By: Stephen D. Richman-Senior
Counsel at Kohrman, Jackson & Krantz, PLL
As established in other “Watch Your Language” articles for this
Blog, as a general rule, courts will uphold language in commercial agreements,
unless it is contrary to statutory law or public policy. Because of this
judicial deference to “commercial language”, you must say what you
mean, precisely, or a judge will decide what you meant. Compounding the
problem is the fact that courts typically refuse to consider extrinsic evidence
of a party’s intent (offered by such party) if they determine the contract
language is clear and unambiguous. What is said within the “four corners of an
agreement” is simply deemed the best evidence of intent.
The Ohio Supreme Court in Lutz v. Chesapeake Appalachia, L.L.C., Slip Opinion No. 2016-Ohio-754 recently
espoused this basic tenet of Ohio law in regards to oil and gas leases.
Lutz v. Chesapeake came to the Ohio Supreme Court in a different
manner than most cases. Frequently, a trial court decision in Ohio gets
appealed to an Ohio court of appeals, and that decision may then be appealed to
the Ohio Supreme Court. In Lutz, the
case originated in the United States District Court for the Northern
District of Ohio (Eastern Division), and then this federal court certified a
question of law to the Supreme Court of Ohio pursuant to Ohio S.Ct.Prac.R.

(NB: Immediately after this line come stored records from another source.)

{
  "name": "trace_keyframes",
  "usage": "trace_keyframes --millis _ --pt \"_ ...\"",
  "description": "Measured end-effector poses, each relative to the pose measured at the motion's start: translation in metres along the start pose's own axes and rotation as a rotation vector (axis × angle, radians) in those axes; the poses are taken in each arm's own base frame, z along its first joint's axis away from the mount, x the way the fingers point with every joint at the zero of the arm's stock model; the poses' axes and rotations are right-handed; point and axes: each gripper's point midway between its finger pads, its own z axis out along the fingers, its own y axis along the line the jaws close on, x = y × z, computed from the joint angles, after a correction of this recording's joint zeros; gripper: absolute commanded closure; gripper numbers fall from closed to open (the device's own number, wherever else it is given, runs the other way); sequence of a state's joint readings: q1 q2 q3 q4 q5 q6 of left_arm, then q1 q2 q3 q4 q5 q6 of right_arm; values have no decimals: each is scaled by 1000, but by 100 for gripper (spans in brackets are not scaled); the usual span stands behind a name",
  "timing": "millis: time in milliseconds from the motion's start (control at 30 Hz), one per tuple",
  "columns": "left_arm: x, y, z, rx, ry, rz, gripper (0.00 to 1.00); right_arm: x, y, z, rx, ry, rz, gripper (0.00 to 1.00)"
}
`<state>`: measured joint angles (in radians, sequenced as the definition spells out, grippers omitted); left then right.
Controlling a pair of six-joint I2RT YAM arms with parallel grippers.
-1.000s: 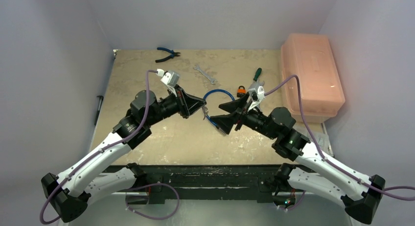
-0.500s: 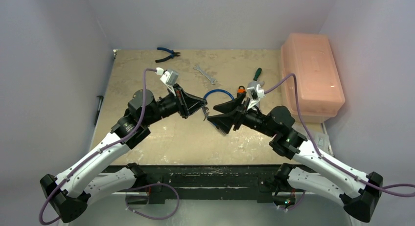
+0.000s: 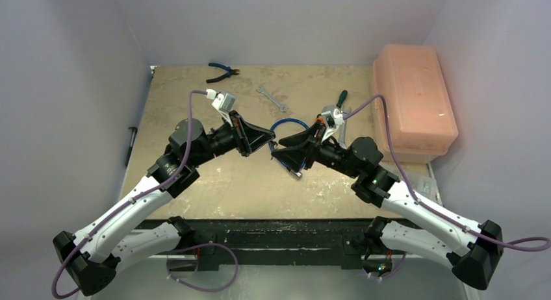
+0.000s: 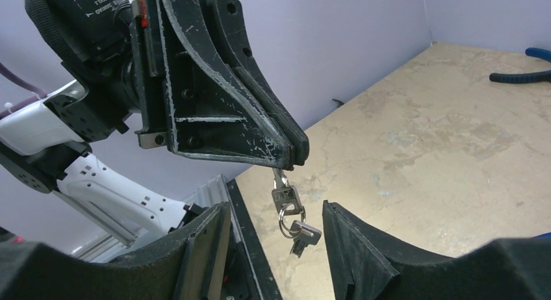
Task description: Unlock with the key
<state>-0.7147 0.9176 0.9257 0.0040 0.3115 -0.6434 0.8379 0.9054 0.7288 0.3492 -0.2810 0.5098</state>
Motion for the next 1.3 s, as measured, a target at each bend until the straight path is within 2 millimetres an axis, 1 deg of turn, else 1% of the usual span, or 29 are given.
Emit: trace_keyframes --millis 133,267,500,633,800,900,1000,1167,1300 --pt "-2 -1 0 4 -6 0 100 1 -1 3 0 -1 7 46" --pt "-4 -3 -1 9 -13 -2 100 0 -1 4 -2 -4 12 49" --pt "-8 -7 -1 22 -32 -11 100 2 -3 7 -2 0 15 58" --pt "-10 -8 -1 27 -38 -12 100 3 -4 9 -1 4 20 60" --pt "-10 -8 -1 27 -39 -12 100 1 -2 9 -8 0 21 65" --pt "-10 -9 -1 29 -42 -11 100 0 0 9 -15 -2 20 67" --pt "-11 -9 -1 31 -45 -13 100 -1 2 9 -23 -2 20 71" --pt "-13 -11 -1 38 -53 -16 100 -3 2 9 -23 -6 20 75" --pt "-13 -11 -1 38 -54 -21 100 -4 3 9 -23 -6 24 75"
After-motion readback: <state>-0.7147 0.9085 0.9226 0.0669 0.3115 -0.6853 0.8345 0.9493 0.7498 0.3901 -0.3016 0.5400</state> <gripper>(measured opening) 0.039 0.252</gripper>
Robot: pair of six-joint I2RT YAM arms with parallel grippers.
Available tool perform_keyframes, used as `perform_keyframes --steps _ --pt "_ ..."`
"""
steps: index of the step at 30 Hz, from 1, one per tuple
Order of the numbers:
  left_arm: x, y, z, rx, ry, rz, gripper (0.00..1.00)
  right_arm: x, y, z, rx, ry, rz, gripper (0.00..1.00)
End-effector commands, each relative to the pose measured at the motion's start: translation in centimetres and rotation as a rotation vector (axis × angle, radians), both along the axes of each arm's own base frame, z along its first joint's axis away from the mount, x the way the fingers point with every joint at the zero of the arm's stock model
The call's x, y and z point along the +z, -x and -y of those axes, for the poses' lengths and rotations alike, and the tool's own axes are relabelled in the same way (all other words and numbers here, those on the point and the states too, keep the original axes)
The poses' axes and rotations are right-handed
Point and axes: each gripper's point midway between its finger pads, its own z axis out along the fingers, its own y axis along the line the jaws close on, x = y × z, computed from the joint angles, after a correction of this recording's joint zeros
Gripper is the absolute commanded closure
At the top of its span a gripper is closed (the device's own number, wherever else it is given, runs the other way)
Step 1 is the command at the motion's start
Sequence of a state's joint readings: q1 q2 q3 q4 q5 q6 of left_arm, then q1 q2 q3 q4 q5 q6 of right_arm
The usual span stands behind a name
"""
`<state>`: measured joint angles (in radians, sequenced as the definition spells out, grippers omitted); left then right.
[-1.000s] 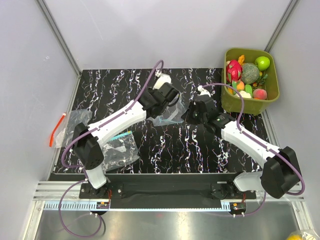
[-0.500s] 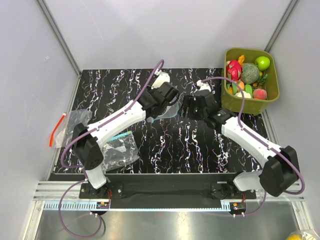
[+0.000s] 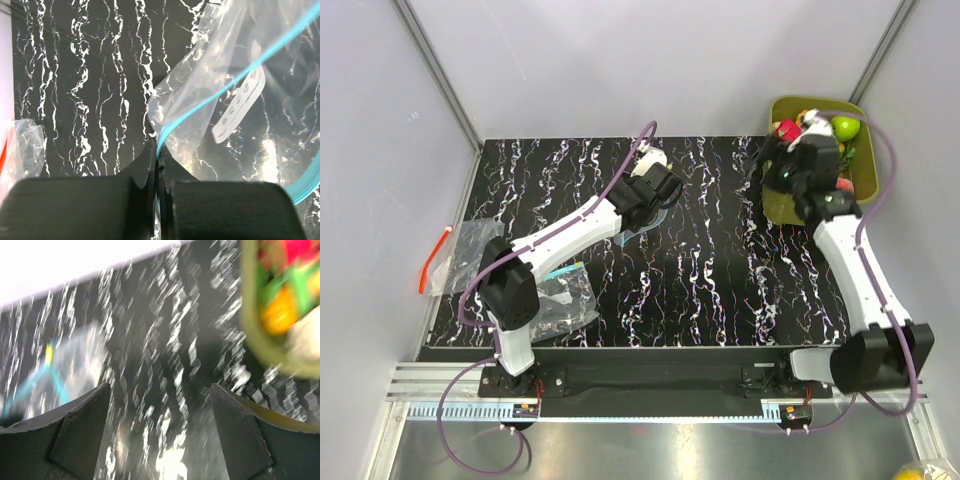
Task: Place the food in the zip-top bag and seal the zipper
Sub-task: Open the zipper of the food storage bag, then pick up the fake fruit from the bin.
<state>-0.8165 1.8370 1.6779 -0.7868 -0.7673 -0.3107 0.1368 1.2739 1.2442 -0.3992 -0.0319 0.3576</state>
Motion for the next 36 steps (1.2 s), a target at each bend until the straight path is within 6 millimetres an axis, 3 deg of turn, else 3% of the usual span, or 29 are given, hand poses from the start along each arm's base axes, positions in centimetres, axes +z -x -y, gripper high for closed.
perform_keyframes --steps 1,2,3,6,9,10,11,15,16,17,24,34,36 --pt "2.6 -0.9 1.3 -0.025 0.075 0.056 1.0 1.5 -3.1 4.0 -0.075 0.0 0.013 0.1" --pt "2.7 -0.9 1.3 -0.027 0.08 0.056 1.0 1.1 -4.6 4.5 -0.093 -0.007 -0.002 0.08" --pt "2.5 -0.8 1.3 -0.034 0.08 0.052 1.0 0.8 -5.5 7.3 -0.163 -0.024 -0.011 0.03" --pt "2.5 -0.8 1.4 -0.048 0.084 0.049 1.0 -0.3 -8.7 9.6 -0.207 -0.076 -0.029 0.0" --pt "2.5 -0.6 1.7 -0.067 0.088 0.04 1.0 -1.5 -12.2 11.0 -0.248 -0.07 -0.045 0.0" --pt "2.7 -0.5 2.0 -0.077 0.096 0.046 1.0 -0.5 -13.3 11.5 -0.267 -0.061 -0.025 0.0" --pt "2.5 -0.4 2.0 -0.083 0.091 0.041 1.0 -2.6 -14.5 12.0 -0.278 -0.055 -0.067 0.0" --pt "2.5 -0.1 2.0 -0.089 0.088 0.049 1.0 -4.3 -17.6 13.3 -0.311 -0.026 -0.091 0.0" --pt "2.9 -0.1 2.0 -0.089 0.1 0.061 1.0 -3.5 -18.5 13.5 -0.316 -0.021 -0.069 0.0" --pt "2.9 -0.1 2.0 -0.092 0.104 0.061 1.0 -5.2 -19.2 14.2 -0.341 -0.002 -0.099 0.0" --pt "2.4 0.5 2.6 -0.124 0.128 0.04 1.0 -8.1 -22.0 16.4 -0.42 0.061 -0.132 0.0" --pt "2.0 0.8 2.9 -0.139 0.13 0.021 1.0 -15.7 -24.6 15.6 -0.372 0.021 -0.243 0.0" --pt "1.9 0.8 2.9 -0.14 0.126 0.019 1.0 -16.0 -24.7 15.4 -0.368 0.012 -0.251 0.19"
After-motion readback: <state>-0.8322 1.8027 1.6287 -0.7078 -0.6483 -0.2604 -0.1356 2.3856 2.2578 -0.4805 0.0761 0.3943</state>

9.01. A certified question is a formal request by one court to
another for an opinion on a question of law.
The question of
law the U.S.District Court wanted answered, was in an oil and gas lease, when
figuring royalty payments due the landowner, “Does
Ohio follow the ‘at the well’ rule (which
permits the deduction of post-production costs [before royalty payments are calculated]) or does it follow some version of the ‘marketable
product’ rule (which limits the
deduction of post-production costs under certain circumstances)?”
The Ohio Supreme Court in Lutz respectfully declined to answer the question of law before it,
basically because the court had no unique, broad oil and gas law for the U.S.
District Court to apply to all oil and gas leases; rather, its holding would
depend much more on facts and general contract (interpretation) law.
The facts of the case are as follows: The
respondents, Regis and Marion Lutz, Leonard and Joseph Yochman, and C.Y.Y.,
L.L.C., the landowner-landlords claimed that petitioner, Chesapeake Appalachia,
L.L.C., the tenant-oil and gas company, underpaid gas royalties under the terms
of their leases. No one disputed that the oil and gas company needed to pay for
all the production costs (i.e., the costs of producing the gas from below the
ground and bringing it to the wellhead) incurred. The dispute centers on
“postproduction costs”(such as the cost to gather, process and compress the
gas, the cost to transport the gas and other costs incurred after the gas is
produced at the wellhead and before it is sold). Specifically, the issue is whether
or not postproduction costs should be deducted from the sale price of gas
before royalty payments to the landowner are calculated. The language of the
leases specifies that royalties are to be paid based on “market value at the
well” and on the “field market price.”
The oil and gas company argued that the plain
language of the leases controls and that since the leases specify that the royalty is based on the value of the gas at the
well, any postproduction costs would need to be deducted from the sale price to
arrive at the well price before the royalty percentage can be calculated. The landowners
claimed that there is no real market at the well, so the oil and gas company “has an implied duty to market the product
once it leaves the wellhead, and therefore the lessee must bear the cost of
bringing the product to the market and not deduct the costs before calculating
the royalty.”
The Ohio Supreme Court declined to answer the
U.S. District Court’s question, basically because it was the wrong question.
The Supreme Court of Ohio concluded that there is no specific rule of law particular
to oil and gas prices at the well head vs. afterwards. Instead, the law to be
applied in this case would be the traditional rules of contract construction,
because according to the court, an oil and gas lease is basically, a contract. Specifically,
the court stated that the law to be applied should be the “well-known and established principle of contract interpretation that
[c]ontracts are to be interpreted so as to carry out the intent of the parties,
as that intent is evidenced by the contract language.”
It will have to be the U.S. District Court,
however to apply the law in this case, because the case was dismissed by the
Ohio Supreme Court. The court explained that if the contract (lease) language
is ambiguous, they cannot look to intent because there was no extrinsic
evidence brought before their court. Alternatively, the Supreme Court of Ohio
reasoned that if the lease language is not ambiguous, then the federal court
should have no trouble interpreting the leases without its assistance.
What is
the moral of this story? The only thing clear about Lutz v. Chesapeake (other than there being no specific rule of law
in Ohio re: deduction of post production costs when calculating oil and gas
royalties) is the need to be clear when drafting oil and gas leases. If the
parties had specified exactly what costs are to be deducted when determining
gas prices and calculating royalties, there would have been no need for
litigation, and no worry regarding what a judge will decide they meant.